* Task objective
From the first line to the last, transcribe the data exactly.

* Data under study
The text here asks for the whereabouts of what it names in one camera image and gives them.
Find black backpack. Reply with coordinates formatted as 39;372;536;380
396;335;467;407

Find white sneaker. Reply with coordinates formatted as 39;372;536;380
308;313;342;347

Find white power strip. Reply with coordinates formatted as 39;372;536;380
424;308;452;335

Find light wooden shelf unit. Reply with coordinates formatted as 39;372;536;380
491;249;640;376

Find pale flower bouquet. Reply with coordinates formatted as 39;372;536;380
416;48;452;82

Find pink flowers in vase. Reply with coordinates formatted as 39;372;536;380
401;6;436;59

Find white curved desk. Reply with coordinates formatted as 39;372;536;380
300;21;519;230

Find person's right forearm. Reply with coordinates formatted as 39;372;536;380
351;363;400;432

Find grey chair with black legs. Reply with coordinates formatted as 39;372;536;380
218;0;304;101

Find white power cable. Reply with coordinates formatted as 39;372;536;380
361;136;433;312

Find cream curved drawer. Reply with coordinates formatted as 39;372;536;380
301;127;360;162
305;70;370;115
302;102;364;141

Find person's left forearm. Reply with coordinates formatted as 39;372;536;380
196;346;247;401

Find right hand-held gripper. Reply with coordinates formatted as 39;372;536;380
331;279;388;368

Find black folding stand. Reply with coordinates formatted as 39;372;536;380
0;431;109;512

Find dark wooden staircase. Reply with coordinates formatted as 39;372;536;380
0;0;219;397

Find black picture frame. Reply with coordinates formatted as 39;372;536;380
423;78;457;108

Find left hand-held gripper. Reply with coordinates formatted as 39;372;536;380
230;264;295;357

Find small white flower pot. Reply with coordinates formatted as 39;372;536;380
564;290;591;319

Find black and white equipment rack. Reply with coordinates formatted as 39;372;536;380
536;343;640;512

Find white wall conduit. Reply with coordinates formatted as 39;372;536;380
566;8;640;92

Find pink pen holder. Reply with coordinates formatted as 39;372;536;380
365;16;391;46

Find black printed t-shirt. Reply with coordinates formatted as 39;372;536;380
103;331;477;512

* Exercise answer
The text here asks for the whereabouts of what it names in one camera image and gives them.
Find black backpack. Reply with coordinates formatted as 39;372;536;380
396;335;467;407

Find white sneaker. Reply with coordinates formatted as 39;372;536;380
308;313;342;347

Find white power strip. Reply with coordinates formatted as 39;372;536;380
424;308;452;335

Find light wooden shelf unit. Reply with coordinates formatted as 39;372;536;380
491;249;640;376

Find pale flower bouquet. Reply with coordinates formatted as 39;372;536;380
416;48;452;82

Find pink flowers in vase. Reply with coordinates formatted as 39;372;536;380
401;6;436;59

Find white curved desk. Reply with coordinates formatted as 39;372;536;380
300;21;519;230

Find person's right forearm. Reply with coordinates formatted as 39;372;536;380
351;363;400;432

Find grey chair with black legs. Reply with coordinates formatted as 39;372;536;380
218;0;304;101

Find white power cable. Reply with coordinates formatted as 39;372;536;380
361;136;433;312

Find cream curved drawer. Reply with coordinates formatted as 39;372;536;380
301;127;360;162
305;70;370;115
302;102;364;141

Find person's left forearm. Reply with coordinates formatted as 39;372;536;380
196;346;247;401

Find right hand-held gripper. Reply with coordinates formatted as 39;372;536;380
331;279;388;368

Find black folding stand. Reply with coordinates formatted as 39;372;536;380
0;431;109;512

Find dark wooden staircase. Reply with coordinates formatted as 39;372;536;380
0;0;219;397

Find black picture frame. Reply with coordinates formatted as 39;372;536;380
423;78;457;108

Find left hand-held gripper. Reply with coordinates formatted as 39;372;536;380
230;264;295;357

Find small white flower pot. Reply with coordinates formatted as 39;372;536;380
564;290;591;319

Find black and white equipment rack. Reply with coordinates formatted as 39;372;536;380
536;343;640;512

Find white wall conduit. Reply with coordinates formatted as 39;372;536;380
566;8;640;92

Find pink pen holder. Reply with coordinates formatted as 39;372;536;380
365;16;391;46

Find black printed t-shirt. Reply with coordinates formatted as 39;372;536;380
103;331;477;512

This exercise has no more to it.